If you picked 1 or 2 you MUST read this book. If you picked 3 or 4 the book is still helpful for how to deal with us who picked 1 or 2.

You also want to read the book if you:
are doing the same thing day in, day out and don’t love it but still do it because you think that is all you can do or don’t want to try to risk doing something different
don’t think you have potential to do more

The book describes fixed and growth mindsets and how dealing with challenges can vary. Examples and research are provided to showcase the behaviours for both and the key is that mindsets can be changed.

Although I read many other books prior to this one in my career mentor coaching journey, if I were to recommend one to start with, it would be a toss up between this one and Now, discover your strengths.

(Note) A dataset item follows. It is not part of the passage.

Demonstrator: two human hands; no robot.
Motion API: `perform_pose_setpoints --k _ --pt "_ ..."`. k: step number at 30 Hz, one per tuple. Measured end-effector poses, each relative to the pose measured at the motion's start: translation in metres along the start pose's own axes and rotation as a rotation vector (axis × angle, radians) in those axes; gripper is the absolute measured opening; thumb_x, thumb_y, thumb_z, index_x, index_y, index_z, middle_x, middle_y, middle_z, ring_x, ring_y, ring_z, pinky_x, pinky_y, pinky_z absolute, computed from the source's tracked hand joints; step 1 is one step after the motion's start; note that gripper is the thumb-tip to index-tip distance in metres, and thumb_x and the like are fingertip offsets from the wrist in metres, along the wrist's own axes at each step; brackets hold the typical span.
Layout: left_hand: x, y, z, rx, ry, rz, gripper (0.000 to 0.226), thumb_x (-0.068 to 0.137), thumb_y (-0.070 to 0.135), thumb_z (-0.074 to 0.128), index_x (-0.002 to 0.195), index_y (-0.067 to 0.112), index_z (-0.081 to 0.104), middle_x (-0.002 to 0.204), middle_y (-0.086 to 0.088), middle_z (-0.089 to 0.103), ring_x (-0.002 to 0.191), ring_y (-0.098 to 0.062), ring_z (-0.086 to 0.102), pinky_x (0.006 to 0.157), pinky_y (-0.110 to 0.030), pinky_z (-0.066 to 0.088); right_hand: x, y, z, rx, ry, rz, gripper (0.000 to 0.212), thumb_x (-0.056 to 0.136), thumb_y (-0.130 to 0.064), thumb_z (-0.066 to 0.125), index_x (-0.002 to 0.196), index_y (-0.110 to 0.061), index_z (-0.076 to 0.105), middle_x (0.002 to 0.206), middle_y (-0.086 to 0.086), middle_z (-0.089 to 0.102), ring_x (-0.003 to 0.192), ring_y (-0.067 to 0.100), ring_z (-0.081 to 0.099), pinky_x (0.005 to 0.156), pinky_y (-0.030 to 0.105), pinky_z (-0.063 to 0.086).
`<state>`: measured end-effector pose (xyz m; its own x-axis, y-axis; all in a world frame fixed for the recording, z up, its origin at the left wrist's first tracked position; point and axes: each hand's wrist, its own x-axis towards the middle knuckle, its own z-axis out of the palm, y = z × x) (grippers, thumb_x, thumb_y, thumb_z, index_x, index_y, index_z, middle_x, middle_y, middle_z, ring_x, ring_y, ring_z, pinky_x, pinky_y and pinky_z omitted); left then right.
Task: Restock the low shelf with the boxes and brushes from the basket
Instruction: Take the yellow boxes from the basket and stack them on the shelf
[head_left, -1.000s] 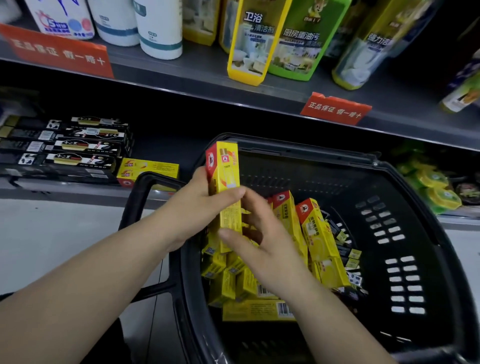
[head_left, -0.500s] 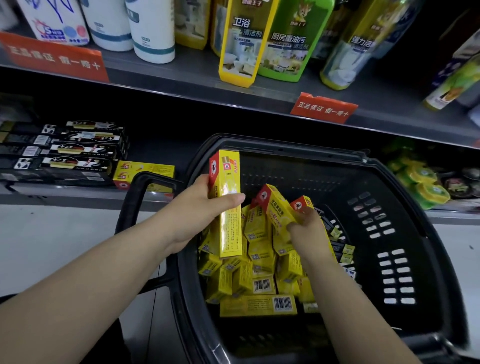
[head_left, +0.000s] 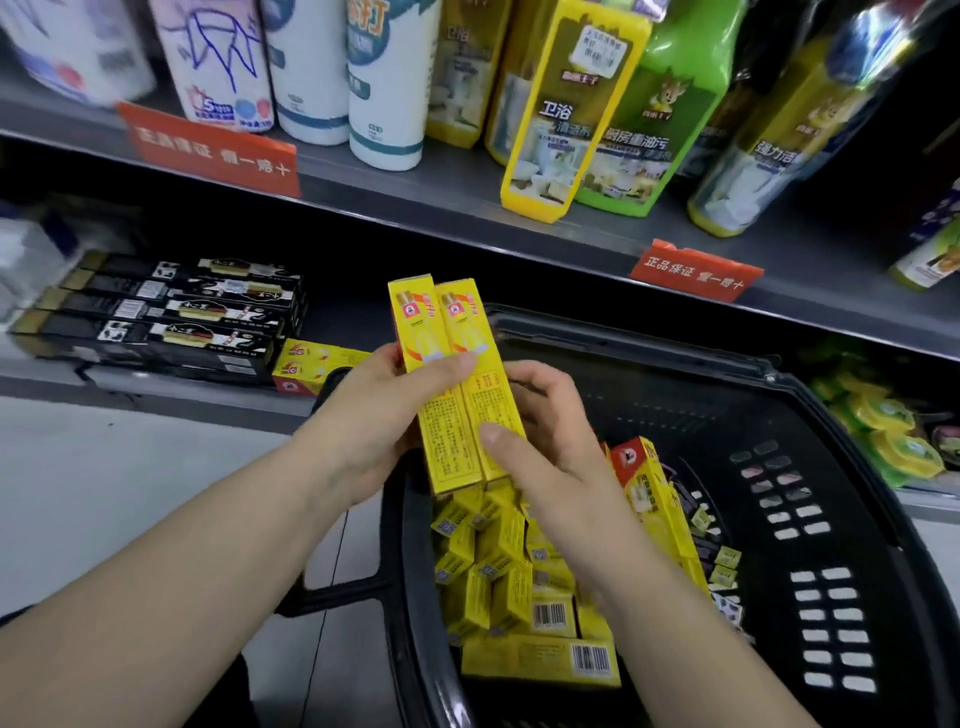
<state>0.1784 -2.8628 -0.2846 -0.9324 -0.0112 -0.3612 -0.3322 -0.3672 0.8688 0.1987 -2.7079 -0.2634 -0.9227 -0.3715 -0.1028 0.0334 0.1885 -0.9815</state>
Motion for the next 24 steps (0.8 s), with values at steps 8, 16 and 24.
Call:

My personal interactions/opinions
The book helped explain an experience I personally went through in university. Being oblivious of the concepts at the time, I was very much in a fixed mindset and ended up converting to a growth mindset. I was smart, but arrogantly so. I often did not undertake new things out of “fear” that I wouldn’t be good at it. And the things that I did do well I would often try to keep with those with “lesser” skills so I could feel better. But once the “switch flipped” and I started thinking in a growth mindset, I started to challenge myself with new things and grew at a much faster rate than before.

I carried that throughout the first 12 years of my career and on reading this book, felt an instant connection to its concepts and believe it is an important starting point for anyone who is in a fixed mindset.